A Weeklong Itinerary for a Best Friend’s Visit
If her best friend were visiting for a week, Lisa would plan a mix of her favorite things. The trip would start with a stroll on Santa Monica Beach and lunch at Cha Cha Chicken — she loves the outdoor dining and vibrant Caribbean flavors. A day exploring The Getty Center and the Skirball Museum would follow, with a stop at Audrey’s Museum Store for a few treasures.
They would then tap into creativity at Members Only Art Studio, where they could play with clay and immerse themselves in hands-on art. Wandering along Montana Avenue, popping into local shops, and catching a book event at Zibby’s Bookshop would round out the day. Attending services at Stephen Wise Temple would offer a moment of reflection and grounding in community.
In the summer, an evening at the Hollywood Bowl would be a must — enjoying live music under the stars. Lisa believes Los Angeles is best experienced when you mix curiosity, culture, and connection — and take the time to savor the city’s hidden gems.
Gratitude and Community
Lisa acknowledges that her journey has never been a solo one. She gives credit to the educators who shaped her, both as a student and as a teacher. Teaching science was where she learned how to explain complex ideas with curiosity and heart, and that foundation still informs everything she does as a writer, journalist, and storyteller.
She also thanks the travel community — editors, fellow writers, photographers, guides, scientists, and adventurers — who opened doors and shared their knowledge generously.
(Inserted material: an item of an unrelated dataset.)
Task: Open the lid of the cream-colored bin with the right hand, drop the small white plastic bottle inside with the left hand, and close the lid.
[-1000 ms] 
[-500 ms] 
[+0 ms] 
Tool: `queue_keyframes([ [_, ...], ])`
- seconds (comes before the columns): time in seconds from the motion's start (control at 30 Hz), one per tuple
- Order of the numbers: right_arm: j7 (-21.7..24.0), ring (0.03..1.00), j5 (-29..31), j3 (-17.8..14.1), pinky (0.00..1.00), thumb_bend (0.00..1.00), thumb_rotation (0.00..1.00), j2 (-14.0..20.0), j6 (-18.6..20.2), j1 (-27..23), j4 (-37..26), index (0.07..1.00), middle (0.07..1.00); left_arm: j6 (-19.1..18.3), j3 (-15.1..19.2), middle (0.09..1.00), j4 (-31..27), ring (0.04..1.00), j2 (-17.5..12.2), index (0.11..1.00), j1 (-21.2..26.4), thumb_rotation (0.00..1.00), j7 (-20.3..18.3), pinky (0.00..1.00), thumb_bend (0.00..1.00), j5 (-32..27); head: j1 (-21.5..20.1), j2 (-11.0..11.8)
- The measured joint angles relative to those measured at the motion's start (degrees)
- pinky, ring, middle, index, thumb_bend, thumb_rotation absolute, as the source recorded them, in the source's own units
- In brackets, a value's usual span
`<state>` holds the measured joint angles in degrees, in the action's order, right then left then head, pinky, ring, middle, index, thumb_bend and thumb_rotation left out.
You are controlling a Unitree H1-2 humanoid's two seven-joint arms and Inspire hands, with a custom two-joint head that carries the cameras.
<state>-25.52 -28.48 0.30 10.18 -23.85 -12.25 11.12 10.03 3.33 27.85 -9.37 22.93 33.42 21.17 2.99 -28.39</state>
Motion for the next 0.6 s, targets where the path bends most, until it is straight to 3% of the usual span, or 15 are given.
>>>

From cruise ships and scuba instructors to expedition teams in Antarctica and storytellers she’s met around the world, these communities showed her that learning never stops and that curiosity is a powerful connector.
Her literary team deserves deep gratitude as well. Her agent, Chip MacGregor, believed inBrave-ishwhen it was still a fragile idea, and her publisher, Debby Englander at Post Hill Press, helped bring that story into the world. Writing a memoir is vulnerable work, and having people who respect both the craft and the human behind it makes all the difference.
Lisa is especially grateful for the creative communities that continue to ground her — from We Said Go Travel, where she’s had the joy of mentoring and publishing thousands of writers, to her Members Only art studio, where working with clay reminds her that creativity doesn’t have to be perfect to be meaningful. Art, like travel, teaches patience, resilience, and trust in the process.
Finally, she wants to shout out her spiritual community at Stephen Wise Temple. It has been her home through life’s milestones — her Bat Mitzvah, her wedding, her book discussion — and especially through moments of uncertainty and grief. In times when the world feels unsteady, community reminds us that we don’t carry everything alone.
None of what she does exists in a vacuum. Every story she tells, every place she explores, every writer she mentors is part of a larger ecosystem of support, generosity, and shared curiosity. If there’s one thing she’s learned, it’s this: success grows faster — and deeper — when we lift each other along the way.